Raimondo Capizucchi (born as Camillo Biagio; 7 November 1616 – 20 April 1691) was a Roman nobleman, Dominican friar, appointed a cardinal by Pope Innocent XI.
[1] After starting his studies at the Collegio Romano, on 8 June 1630 he entered the Dominican Order in the convent of Santa Maria sopra Minerva, changing his first name in Raimondo when he was ordained priest.

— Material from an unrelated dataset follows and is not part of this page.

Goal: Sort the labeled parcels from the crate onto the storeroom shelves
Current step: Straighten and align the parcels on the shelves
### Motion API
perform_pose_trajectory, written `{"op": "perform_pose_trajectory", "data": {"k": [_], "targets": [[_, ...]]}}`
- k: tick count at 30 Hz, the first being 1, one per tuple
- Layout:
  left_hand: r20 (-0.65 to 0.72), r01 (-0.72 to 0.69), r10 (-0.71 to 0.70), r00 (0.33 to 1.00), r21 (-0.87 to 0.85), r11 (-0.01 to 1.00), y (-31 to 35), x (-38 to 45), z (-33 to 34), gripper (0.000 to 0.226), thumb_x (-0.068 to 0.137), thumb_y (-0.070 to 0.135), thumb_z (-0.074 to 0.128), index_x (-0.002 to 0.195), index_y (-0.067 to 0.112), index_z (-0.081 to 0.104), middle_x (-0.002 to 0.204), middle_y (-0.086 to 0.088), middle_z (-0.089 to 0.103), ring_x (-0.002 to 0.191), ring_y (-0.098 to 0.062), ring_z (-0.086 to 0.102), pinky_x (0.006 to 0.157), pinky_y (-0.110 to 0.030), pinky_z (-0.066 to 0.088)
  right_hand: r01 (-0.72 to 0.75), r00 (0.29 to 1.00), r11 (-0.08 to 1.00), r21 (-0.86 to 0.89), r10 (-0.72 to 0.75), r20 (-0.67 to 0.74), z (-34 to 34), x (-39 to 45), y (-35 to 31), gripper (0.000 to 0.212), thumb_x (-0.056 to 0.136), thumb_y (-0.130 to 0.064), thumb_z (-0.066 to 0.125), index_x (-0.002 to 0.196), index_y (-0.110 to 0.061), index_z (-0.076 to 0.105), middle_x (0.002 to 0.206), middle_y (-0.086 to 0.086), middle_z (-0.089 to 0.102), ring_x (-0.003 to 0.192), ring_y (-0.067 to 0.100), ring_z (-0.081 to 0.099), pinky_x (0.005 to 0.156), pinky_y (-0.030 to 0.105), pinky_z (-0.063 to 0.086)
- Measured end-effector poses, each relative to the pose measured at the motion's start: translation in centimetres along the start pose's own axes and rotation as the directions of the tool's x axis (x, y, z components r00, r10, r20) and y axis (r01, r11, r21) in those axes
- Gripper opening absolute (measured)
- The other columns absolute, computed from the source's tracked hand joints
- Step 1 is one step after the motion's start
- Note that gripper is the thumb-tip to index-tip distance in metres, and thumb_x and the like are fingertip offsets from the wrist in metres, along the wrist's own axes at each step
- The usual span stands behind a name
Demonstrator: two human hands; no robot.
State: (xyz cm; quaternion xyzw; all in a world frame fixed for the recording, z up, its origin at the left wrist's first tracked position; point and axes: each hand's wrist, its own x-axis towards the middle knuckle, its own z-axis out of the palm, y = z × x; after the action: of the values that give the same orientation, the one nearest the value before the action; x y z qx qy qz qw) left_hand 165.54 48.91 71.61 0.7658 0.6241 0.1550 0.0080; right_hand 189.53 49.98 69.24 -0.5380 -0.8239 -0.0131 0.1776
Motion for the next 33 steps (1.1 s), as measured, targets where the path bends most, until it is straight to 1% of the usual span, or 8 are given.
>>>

[1] As a student, he was chosen to hold the yearly panegyric (Encomium of St. Thomas Aquinas) in front of the College of Cardinals in the Church of Santa Maria sopra Minerva, a very old tradition of Angelicum University which still takes place each 7 March, the old feast of the Saint.
[1] As a theologian, his major work, dedicated to Cardinal Leopoldo de' Medici, is Controversiae theologicae selectae, scholasticae, morales, dogmaticae, scripturales, ad mentem D. Thomae Aquinatis ... resolutae, first published in 1670.
[1] As a patron of the arts, in 1685 Cardinal Capizucchi commissioned the decoration by Mattia de Rossi of the chapel of San Paolo in the church of Santa Maria in Campitelli, giuspatronato of his family since 1390, where he was buried.